5 November 2015 — The Trans-Pacific Partnership (TPP) is a trade agreement negotiated between the U.S. and eleven other Pacific Rim nations: Australia, Brunei Darussalam, Canada, Chile, Japan, Malaysia, Mexico, New Zealand, Peru, Singapore and Vietnam. After more than five years of negotiations conducted in secret without the opportunity for public review, the agreed text, which will now be submitted to national processes for final signature and ratification, has been officially and publicly released.
Doctors Without Borders/Médecins Sans Frontières (MSF) remains extremely concerned about the inclusion of dangerous provisions that would dismantle public health safeguards enshrined in international law and restrict access to price-lowering generic medicines for millions of people.
MSF statement by Judit Rius Sanjuan, U.S. manager and legal policy advisor for MSF’s Access Campaign
"MSF remains gravely concerned about the effects that the Trans-Pacific Partnership trade deal will have on access to affordable medicines for millions of people, if it is enacted. Today’s official release of the agreed TPP text confirms that the deal will further delay price-lowering generic competition by extending and strengthening monopoly market protections for pharmaceutical companies.
The TPP is a bad deal for medicine: it’s bad for humanitarian medical treatment providers such as MSF, and it’s bad for people who need access to affordable medicines around the world, including in the United States.

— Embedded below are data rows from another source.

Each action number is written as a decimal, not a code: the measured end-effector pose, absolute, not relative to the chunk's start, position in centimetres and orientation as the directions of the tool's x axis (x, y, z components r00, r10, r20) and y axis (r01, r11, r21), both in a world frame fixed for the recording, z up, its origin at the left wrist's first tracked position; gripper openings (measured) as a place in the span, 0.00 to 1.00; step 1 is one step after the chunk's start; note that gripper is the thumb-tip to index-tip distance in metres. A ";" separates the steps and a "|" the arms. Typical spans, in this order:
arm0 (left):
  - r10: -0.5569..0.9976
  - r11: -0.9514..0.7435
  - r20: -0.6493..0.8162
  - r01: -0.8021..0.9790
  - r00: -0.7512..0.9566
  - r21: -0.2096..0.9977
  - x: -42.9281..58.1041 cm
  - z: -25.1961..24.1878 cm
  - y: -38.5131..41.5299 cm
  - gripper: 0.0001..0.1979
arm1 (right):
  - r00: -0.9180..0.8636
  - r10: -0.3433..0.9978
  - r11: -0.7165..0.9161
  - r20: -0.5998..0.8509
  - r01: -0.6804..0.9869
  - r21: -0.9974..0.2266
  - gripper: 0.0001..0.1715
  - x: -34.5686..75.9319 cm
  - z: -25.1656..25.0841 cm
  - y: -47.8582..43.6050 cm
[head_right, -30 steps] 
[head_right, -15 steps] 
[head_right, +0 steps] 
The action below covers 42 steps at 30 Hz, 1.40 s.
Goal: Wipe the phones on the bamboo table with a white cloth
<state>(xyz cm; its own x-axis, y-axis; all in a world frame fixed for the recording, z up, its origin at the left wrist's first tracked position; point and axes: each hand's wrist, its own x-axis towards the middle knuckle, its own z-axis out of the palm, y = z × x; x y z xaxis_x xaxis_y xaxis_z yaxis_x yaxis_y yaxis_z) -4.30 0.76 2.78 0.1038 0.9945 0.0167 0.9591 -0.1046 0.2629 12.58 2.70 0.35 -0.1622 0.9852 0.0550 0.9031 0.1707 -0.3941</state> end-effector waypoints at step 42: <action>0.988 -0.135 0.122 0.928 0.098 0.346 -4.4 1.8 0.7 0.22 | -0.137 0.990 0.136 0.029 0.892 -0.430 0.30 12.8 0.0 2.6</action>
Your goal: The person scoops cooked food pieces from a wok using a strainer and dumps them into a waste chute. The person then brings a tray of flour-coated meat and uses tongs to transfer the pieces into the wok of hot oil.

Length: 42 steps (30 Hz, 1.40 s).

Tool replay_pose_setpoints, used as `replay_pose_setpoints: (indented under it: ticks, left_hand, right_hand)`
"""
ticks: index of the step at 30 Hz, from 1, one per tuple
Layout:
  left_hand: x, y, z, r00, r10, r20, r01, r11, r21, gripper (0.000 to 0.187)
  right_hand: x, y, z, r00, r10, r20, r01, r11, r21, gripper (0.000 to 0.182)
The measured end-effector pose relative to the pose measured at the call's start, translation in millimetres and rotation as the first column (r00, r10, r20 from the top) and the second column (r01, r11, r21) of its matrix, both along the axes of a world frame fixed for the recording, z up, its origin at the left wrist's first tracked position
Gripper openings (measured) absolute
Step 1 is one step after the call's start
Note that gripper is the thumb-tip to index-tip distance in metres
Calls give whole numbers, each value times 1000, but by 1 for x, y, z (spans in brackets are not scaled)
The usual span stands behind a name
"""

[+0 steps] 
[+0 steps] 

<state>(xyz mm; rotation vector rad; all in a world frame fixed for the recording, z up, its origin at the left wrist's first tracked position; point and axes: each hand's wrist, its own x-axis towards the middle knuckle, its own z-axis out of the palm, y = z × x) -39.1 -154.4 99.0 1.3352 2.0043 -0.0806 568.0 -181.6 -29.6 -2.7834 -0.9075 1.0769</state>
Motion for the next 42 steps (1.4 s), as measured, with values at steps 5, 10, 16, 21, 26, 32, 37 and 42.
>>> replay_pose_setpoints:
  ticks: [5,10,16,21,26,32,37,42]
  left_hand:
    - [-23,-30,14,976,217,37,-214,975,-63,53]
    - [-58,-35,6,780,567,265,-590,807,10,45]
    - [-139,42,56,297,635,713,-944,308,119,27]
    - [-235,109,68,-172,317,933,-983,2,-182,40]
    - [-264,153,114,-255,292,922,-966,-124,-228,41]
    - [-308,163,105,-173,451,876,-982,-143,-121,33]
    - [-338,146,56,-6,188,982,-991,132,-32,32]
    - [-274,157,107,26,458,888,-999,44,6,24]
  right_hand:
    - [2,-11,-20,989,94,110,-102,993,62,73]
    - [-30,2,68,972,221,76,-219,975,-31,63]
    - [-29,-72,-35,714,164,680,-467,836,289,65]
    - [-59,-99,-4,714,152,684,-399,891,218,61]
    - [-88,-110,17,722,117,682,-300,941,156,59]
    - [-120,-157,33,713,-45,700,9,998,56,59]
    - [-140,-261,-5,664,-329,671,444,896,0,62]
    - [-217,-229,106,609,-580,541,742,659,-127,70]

At a time when the high price of life-saving medicines and vaccines is increasingly recognized as a barrier to effective medical care, it is very concerning to see that the U.S. government and pharmaceutical companies have succeeded in locking in rules that will keep medicine prices high for longer and limit the tools that governments and civil society have to try to increase generic competition.
For example, if enacted, the TPP will not allow national regulatory authorities to use existing data that demonstrates a biological product’s safety and efficacy to authorize the sale of competitor products, even in the absence of patents. The TPP would also force governments to extend existing patent monopolies beyond current 20-year terms at the request of pharmaceutical companies, and to redefine what type of medicine deserves a patent, including mandating the granting of new patents for modifications of existing medicines.
The provisions in the TPP text will not only raise the price of medicines and cause unnecessary suffering, but they also represent a complete departure from the U.S. government’s previous commitments to global health, including safeguards included in the U.S.’s 2007 ‘New Trade Policy.’
It is not too late to prevent further restrictions on access to affordable medicines in the TPP. As the text now goes to national legislatures for final approval, we urge all TPP governments to carefully consider whether the agreed TPP text reflects the direction they want to take on access to affordable medicines and promotion of biomedical innovation; if it does not, the TPP should be modified or rejected.”